I REGRET ALMOST EVERYTHING, by Keith McNally
The restaurateur Keith McNally’s memoir, “I Regret Almost Everything,” is driven by his dislikes, as so many good books are. He loathes two of the first three words in the sentence above, for example. As he puts it in his perceptive and sharply entertaining book, “Not only am I saddled with a first name I can’t stand, I chose a profession with a name I dislike even more: restaurateur. Does a plumber call himself a plombier? Trust the French to come up with the most pretentious word in the dictionary. And just to make it extra difficult for us to pronounce, the bastards went and took the n out of the word.”

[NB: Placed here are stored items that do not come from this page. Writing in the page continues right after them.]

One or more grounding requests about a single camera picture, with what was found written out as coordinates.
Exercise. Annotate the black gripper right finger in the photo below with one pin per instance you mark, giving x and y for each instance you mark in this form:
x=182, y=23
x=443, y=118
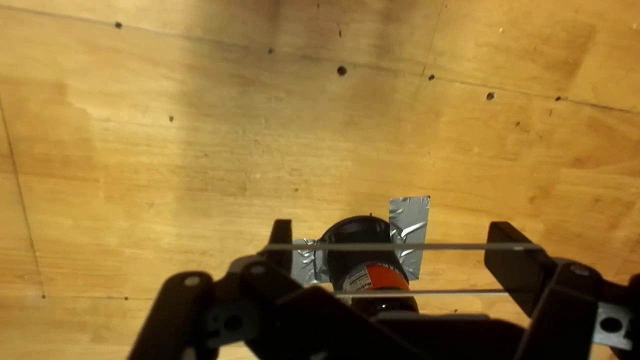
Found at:
x=560, y=300

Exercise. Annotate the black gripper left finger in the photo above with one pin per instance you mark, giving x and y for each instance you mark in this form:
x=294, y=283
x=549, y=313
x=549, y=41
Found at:
x=201, y=313

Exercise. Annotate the thin grey rubber band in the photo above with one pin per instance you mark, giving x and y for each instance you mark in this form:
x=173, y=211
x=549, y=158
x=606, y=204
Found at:
x=440, y=247

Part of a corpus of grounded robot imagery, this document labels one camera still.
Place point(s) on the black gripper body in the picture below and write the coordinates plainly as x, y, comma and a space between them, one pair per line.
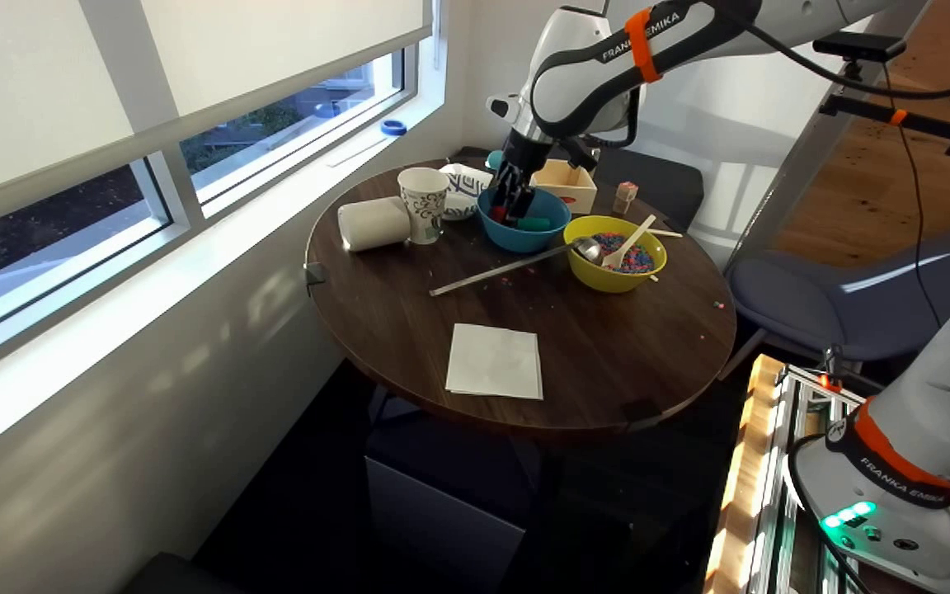
528, 152

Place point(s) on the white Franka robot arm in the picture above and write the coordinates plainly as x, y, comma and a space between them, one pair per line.
609, 67

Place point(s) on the patterned black white bowl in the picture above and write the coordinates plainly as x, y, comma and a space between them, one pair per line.
464, 181

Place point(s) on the blue bowl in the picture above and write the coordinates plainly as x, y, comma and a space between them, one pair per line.
545, 234

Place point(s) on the light wooden box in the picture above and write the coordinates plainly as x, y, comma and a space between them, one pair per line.
571, 188

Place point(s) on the small wooden block red mark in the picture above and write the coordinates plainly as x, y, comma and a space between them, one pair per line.
626, 200

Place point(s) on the yellow bowl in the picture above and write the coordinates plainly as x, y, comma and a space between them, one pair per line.
609, 280

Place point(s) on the metal ladle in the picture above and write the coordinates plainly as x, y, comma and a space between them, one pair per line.
496, 268

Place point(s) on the white mug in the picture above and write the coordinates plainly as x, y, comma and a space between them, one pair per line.
424, 207

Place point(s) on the blue tape roll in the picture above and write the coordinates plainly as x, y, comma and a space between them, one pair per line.
393, 125

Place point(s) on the colourful beads pile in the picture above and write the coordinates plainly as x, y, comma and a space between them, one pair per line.
640, 261

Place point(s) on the white paper roll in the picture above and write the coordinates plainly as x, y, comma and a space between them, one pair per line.
372, 224

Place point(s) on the white paper napkin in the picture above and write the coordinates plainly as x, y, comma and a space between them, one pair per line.
494, 360

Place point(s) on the wooden edged robot cart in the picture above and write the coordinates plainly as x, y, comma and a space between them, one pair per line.
758, 484

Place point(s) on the white window frame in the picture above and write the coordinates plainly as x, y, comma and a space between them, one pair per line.
179, 187

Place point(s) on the black camera on mount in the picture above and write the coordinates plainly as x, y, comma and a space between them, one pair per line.
855, 45

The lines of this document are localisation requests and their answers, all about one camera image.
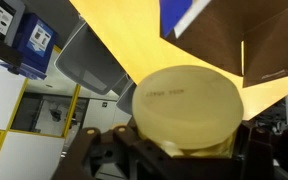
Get black box with white label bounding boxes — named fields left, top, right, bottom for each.
left=0, top=0, right=26, bottom=68

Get spray bottle with yellow label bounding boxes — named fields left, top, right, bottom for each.
left=131, top=64, right=245, bottom=158

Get blue box with white label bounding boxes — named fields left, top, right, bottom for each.
left=12, top=13, right=59, bottom=75

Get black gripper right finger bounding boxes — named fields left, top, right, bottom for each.
left=233, top=121, right=288, bottom=180

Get white cabinet yellow frame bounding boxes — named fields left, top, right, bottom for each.
left=0, top=59, right=132, bottom=180

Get grey office chair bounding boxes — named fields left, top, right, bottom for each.
left=54, top=19, right=129, bottom=96

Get blue printed cardboard box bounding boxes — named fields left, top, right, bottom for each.
left=159, top=0, right=288, bottom=89

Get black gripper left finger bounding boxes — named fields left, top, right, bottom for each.
left=50, top=124, right=185, bottom=180

He hates bad lighting and arrogant maître d’s. Menus written entirely in French.Tables at which you are too far from your partner. Mastadonic wine lists. Most restaurants with no burger on the menu. Waiters who don’t announce the prices of the specials. Most dinner parties. (“There are few feelings of relief that compare to the first gulp of night air after leaving a dinner party prematurely.”) Peeing at a urinal with another man standing next to him. Elite food-world snobbery against big, bustling restaurants. Fickle landlords. Cat Stevens. Restaurants that close before midnight. The sanctimonious James Beard Awards — he threw his medal in the trash.

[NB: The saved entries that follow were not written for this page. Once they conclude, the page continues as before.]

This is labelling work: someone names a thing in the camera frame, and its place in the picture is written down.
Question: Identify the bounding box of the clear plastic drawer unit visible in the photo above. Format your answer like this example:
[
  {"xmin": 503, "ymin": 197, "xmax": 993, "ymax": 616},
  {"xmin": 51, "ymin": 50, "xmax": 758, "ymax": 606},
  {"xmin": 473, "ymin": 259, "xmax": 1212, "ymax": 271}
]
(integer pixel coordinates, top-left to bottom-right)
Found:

There’s plenty more, of course. Lingering too long in museums. Walls without art and rooms without books. Weddings.Rock concerts. Standing ovations. Clichés. Siblings, most of the time. (“It’s not only your mum and dad” who mess you up, he writes.) Sex with women who arrive with big suitcases. Direct sunlight — except when he’s sitting in the shade. Magnificent views. Halloween. New Year’s Eve. “Don Quixote.” Patti Smith (because she reduced a waitress to tears) and Drew Nieporent (because he is Drew Nieporent). Men who lie and say the days their children were born were the best of their lives.Instagram, even though he’s great on it. The successes of his rivals. The stroke that tore his life in two in 2016. Suffering — because it doesn’t make you stronger, “it makes you mean and petty.” Himself.
Beneath the surface chop, and the bohemian restaurant detritus, a story gets told. “I Regret Almost Everything” is about a working-class kid — his father was a stevedore— who grew up poor in the East End of London. McNally skipped college and drifted into acting. The theater director Jonathan Miller and the playwright Alan Bennett (with whom he had a sexual relationship) took him under their wings. They imparted to him an interest in culture and restaurants and design. For 50 years, he writes, he’s been chasing for his restaurants a certain deep mustard color he first saw on Bennett’s apartment walls.

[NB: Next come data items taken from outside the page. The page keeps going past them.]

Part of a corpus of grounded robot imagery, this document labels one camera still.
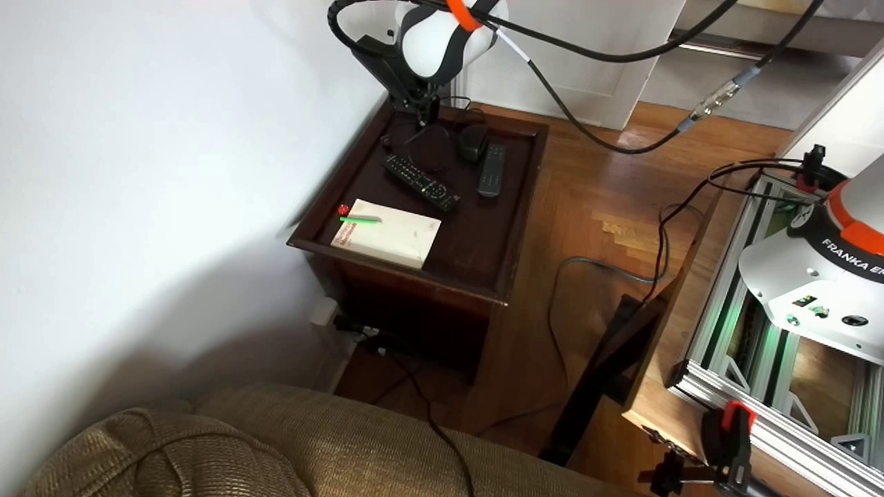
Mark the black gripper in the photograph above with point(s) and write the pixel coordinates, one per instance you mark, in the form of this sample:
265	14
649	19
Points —
396	65

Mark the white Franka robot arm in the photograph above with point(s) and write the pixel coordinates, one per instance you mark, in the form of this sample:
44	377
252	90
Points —
809	266

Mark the small black round object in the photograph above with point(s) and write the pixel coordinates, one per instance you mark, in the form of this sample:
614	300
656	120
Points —
471	145

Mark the long black remote control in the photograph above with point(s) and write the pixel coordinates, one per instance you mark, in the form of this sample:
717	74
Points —
418	181

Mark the grey black remote control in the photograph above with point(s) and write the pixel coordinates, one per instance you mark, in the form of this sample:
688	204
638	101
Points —
491	170

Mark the green pen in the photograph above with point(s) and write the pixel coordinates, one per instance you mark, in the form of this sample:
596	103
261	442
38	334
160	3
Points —
359	219

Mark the small red item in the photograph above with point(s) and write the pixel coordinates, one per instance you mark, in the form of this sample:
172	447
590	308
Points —
342	211

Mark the white flat box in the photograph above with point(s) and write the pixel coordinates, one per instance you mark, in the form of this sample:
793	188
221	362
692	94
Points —
388	242

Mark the dark wooden side table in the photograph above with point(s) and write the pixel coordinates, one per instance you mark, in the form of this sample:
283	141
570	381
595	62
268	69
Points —
478	248

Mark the white power strip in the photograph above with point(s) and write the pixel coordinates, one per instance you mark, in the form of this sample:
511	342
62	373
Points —
324	316

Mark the black leaning panel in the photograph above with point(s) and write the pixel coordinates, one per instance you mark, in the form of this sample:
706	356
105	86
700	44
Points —
596	377

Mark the wooden cart platform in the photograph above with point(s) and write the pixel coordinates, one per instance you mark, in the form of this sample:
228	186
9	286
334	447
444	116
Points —
678	320

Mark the tan fabric sofa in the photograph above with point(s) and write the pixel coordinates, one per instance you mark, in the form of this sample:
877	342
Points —
320	442

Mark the white board panel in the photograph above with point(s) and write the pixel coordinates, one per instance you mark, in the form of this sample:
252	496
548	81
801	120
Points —
851	120

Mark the orange black clamp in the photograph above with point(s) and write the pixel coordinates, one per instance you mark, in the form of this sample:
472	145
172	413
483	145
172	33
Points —
728	436

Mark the aluminium profile frame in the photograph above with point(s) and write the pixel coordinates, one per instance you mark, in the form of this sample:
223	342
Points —
781	428

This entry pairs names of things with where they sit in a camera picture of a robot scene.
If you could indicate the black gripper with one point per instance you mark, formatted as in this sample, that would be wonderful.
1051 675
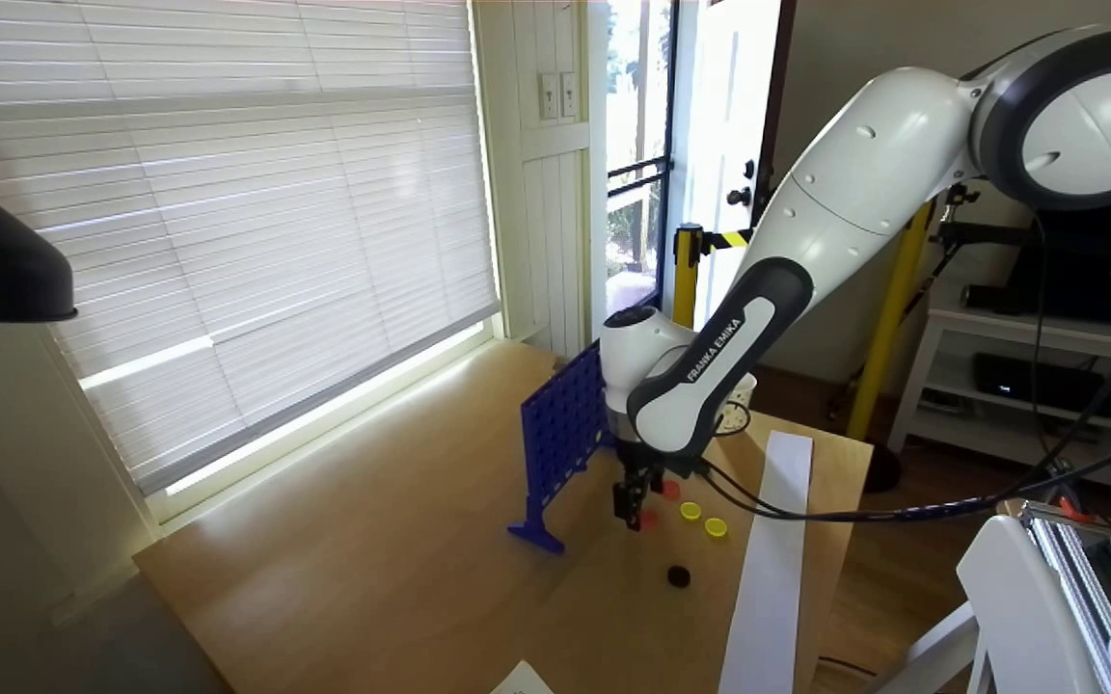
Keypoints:
637 463

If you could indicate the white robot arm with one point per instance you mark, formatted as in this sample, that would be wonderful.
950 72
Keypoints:
866 179

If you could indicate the yellow game token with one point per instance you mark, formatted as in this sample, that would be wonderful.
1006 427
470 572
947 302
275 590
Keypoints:
692 509
716 526

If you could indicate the black game token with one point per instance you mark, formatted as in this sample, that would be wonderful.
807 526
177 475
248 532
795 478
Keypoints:
676 576

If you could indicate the blue token holder grid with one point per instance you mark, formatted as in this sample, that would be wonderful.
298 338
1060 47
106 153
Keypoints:
560 437

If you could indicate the white paper strip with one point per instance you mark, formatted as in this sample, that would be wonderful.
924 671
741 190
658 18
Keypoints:
775 563

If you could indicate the white paper sheet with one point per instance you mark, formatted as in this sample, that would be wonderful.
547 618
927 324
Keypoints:
524 678

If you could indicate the yellow stand pole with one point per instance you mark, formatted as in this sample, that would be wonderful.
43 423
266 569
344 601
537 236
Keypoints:
888 333

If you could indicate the white door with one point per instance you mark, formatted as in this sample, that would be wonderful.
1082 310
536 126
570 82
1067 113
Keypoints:
722 139

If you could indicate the white shelf unit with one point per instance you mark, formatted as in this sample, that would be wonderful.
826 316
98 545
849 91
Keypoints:
1032 385

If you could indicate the black device on shelf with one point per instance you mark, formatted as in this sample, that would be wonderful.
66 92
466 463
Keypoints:
1032 380

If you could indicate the large white window blinds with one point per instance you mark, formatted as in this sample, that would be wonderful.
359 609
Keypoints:
262 218

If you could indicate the black television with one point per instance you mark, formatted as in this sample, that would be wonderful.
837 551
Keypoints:
1099 271

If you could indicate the yellow black barrier post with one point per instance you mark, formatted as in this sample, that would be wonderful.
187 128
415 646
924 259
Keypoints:
687 275

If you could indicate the white light switch plate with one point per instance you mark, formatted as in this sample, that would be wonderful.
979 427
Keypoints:
560 92

When he tired of acting (he hates acting), he hit the hippie trail, hitchhiking and taking buses through India and Nepal. His shoulder-length hair and placid good looks — McNally still resembles both a Roman bust and an ’80s-era French leading man — did nothing to dampen his warm receptions. He arrived in New York in 1975, vaguely intending to make films, but he ended up, as most aspiring artists in this city do, working in restaurants.
He cut his teeth at One Fifth, now defunct, where he moved from oyster shucker to waiter to maître d’ to general manager. The restaurant was sophisticated, and it was a scene; McNally befriended Lorne Michaels, who’d bring the “Saturday Night Live” cast there. He met his first wife and future business partner, Lynn Wagenknecht, at One Fifth. He also befriended the young Anna Wintour, who changed his life by inviting him to Paris and touring him through that city’s best bistros and brasseries.
He returned to New York determined to open his own version of a Parisian brasserie. He did so and more, redefining this city’s restaurant ethos as he moved along. Most were in gritty downtown neighborhoods. The Odeon, in Tribeca, opened in 1980. The then unknown Jay McInerney offered to pay McNally for the use of the restaurant’s signage, with the Twin Towers looming off to one side, on the cover of his novel “Bright Lights, Big City” (1984). McNally didn’t think the book would sell, so he let him use it for free.